BANGKOK - Protesters trying to topple Thailand's government moved to tighten the blockade around ministries on Tuesday and a hardline faction threatened to storm the stock exchange, while major intersections in the capital Bangkok remained blocked.
The turmoil is the latest chapter in an eight-year conflict pitting the Bangkok-based middle class and royalist establishment against the mostly poorer, rural supporters of Prime Minister Yingluck Shinawatra and her brother, Thaksin Shinawatra, a former premier ousted by the military in 2006.
Many ministries and the central bank were forced to work from back-up offices on Monday after protesters led by Suthep Thaugsuban stopped civil servants getting to work.
"We must surround government buildings, closing them in the morning and leaving in the afternoon," Suthep told supporters late on Monday, urging them to do that every day until Yingluck steps down.
Groups of demonstrators marched peacefully from their seven big protest camps to ministries, the customs office, the planning agency and other state bodies on Tuesday, aiming to paralyse the workings of government.
A student group allied to Suthep's People's Democratic Reform Committee (PDRC) has threatened to attack the stock exchange, with faction leader Nitithorn Lamlua telling supporters on Monday it represented "a wicked capitalist system that provided the path for Thaksin to become a billionaire".

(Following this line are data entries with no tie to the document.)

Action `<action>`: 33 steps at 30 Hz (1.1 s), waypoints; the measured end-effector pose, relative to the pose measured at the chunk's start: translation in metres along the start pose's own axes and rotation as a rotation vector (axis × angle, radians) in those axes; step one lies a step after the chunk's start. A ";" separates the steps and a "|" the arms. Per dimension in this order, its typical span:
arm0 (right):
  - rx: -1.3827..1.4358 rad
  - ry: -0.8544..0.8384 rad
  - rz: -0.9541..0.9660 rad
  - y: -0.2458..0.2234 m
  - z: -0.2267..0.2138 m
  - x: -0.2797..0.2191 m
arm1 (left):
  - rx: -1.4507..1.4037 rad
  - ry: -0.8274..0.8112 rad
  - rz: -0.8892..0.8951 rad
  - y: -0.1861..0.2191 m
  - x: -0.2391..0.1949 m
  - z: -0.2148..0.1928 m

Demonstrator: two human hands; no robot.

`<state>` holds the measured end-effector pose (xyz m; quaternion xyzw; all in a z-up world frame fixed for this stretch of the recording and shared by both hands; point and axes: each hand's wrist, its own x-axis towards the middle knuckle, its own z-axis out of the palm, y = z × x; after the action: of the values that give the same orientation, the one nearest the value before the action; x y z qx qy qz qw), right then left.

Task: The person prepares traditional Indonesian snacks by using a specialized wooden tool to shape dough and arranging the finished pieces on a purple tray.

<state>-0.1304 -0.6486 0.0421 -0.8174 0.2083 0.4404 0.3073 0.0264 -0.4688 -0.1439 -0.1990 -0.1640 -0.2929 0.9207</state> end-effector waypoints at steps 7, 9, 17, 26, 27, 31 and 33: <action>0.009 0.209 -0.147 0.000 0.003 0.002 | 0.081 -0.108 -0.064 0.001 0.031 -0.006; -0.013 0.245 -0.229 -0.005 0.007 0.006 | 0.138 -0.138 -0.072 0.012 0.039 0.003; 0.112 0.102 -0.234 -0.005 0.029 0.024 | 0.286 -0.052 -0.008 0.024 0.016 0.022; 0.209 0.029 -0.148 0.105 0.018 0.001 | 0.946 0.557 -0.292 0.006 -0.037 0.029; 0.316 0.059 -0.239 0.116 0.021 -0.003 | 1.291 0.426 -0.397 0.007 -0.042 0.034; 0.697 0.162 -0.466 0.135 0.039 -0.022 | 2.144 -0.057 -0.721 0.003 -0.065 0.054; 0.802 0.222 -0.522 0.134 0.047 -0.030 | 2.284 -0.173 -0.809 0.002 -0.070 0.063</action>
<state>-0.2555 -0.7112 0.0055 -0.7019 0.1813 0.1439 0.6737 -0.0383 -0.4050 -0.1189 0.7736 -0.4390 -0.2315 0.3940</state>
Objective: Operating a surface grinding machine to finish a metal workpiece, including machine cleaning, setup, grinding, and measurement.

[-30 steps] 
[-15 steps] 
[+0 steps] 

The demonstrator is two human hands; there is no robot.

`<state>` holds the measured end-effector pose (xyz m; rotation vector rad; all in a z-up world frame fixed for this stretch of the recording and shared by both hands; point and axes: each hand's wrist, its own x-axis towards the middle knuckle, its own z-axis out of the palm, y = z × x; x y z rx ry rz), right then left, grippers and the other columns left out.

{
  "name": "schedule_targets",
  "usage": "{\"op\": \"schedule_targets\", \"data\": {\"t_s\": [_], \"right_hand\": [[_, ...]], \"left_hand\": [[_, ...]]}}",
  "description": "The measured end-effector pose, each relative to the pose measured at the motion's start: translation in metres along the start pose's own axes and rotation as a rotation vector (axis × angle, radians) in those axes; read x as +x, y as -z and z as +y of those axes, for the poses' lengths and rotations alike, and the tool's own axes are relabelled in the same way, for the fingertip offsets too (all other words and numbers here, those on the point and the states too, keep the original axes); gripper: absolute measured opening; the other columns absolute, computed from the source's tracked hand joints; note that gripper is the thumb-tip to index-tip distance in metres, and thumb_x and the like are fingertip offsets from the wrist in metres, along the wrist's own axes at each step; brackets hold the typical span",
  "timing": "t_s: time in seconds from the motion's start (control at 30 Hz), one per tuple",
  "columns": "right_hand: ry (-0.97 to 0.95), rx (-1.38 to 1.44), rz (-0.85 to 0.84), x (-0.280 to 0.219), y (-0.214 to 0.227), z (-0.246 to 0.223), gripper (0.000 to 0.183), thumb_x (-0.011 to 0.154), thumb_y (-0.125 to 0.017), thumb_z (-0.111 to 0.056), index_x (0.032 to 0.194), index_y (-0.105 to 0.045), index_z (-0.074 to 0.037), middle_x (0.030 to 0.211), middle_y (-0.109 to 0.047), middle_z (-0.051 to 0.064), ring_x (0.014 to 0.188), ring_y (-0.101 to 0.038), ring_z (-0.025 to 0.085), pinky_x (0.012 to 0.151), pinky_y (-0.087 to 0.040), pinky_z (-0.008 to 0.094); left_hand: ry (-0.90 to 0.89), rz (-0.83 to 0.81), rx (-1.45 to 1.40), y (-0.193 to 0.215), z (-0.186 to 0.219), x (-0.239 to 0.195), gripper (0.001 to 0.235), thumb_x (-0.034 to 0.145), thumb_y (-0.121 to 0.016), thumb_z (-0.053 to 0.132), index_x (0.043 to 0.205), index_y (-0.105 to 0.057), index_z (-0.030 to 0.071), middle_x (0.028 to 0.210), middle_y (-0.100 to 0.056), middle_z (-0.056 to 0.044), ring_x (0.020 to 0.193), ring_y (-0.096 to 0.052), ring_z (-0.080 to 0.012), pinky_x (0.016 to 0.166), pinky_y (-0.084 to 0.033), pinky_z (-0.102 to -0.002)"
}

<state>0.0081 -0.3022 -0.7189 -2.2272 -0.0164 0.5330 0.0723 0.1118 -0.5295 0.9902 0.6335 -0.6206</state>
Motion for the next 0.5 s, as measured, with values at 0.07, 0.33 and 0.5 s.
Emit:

Jarumporn Chotikasathien, president of the Stock Exchange of Thailand, told Reuters emergency measures had been prepared to secure the premises and trading systems.
Trading was normal during the morning, with the index up slightly.
There was no special security visible at the exchange.
Foreign Minister Surapong Tovichakchaikul told a televised news conference that the business of government was going ahead, if not in the usual places.
CABINET MEETING CALLED OFF
Any disruption to government services would compound the problems faced by Yingluck, who dissolved parliament in December and called a snap election for February. She now heads a caretaker administration that has a limited remit and cannot initiate policies that commit the next government.
Yingluck has worked since Monday from Defence Ministry facilities on the outskirts of Bangkok. Officials said that Tuesday's regular cabinet meeting had been cancelled.
Yingluck invited protest leaders and political parties to a meeting on Wednesday to discuss an Election Commission proposal to postpone the election until May.
However, Suthep has repeatedly said he is not interested in any election. He wants the government to be replaced by an unelected "people's council" that will change the electoral system as part of reforms that will weaken Thaksin's sway.
Thaksin turned to politics after making a fortune in telecommunications. He redrew Thailand's political map by courting rural voters and won back-to-back elections in 2001 and 2005.
He now lives in exile to avoid a jail sentence handed down in 2008 for abuse of power, but he is seen as the power behind Yingluck's government. Their Puea Thai Party seems likely to win any election held under present arrangements.
Seven big intersections remained blocked by the protesters and other roads were blocked off, but no big snarl-ups were reported on roads that were open.
Many schools have been closed from Monday to Wednesday as a precaution in case of trouble, but shops and most private offices were open, even if many shoppers and commuters appeared to be avoiding the city centre for now.
The government has deployed 10,000 police to maintain law and order, along with 8,000 soldiers at government offices, but they are keeping out of sight.
Ministers have said they want to avoid confrontation, hoping the protest movement will eventually run out of steam.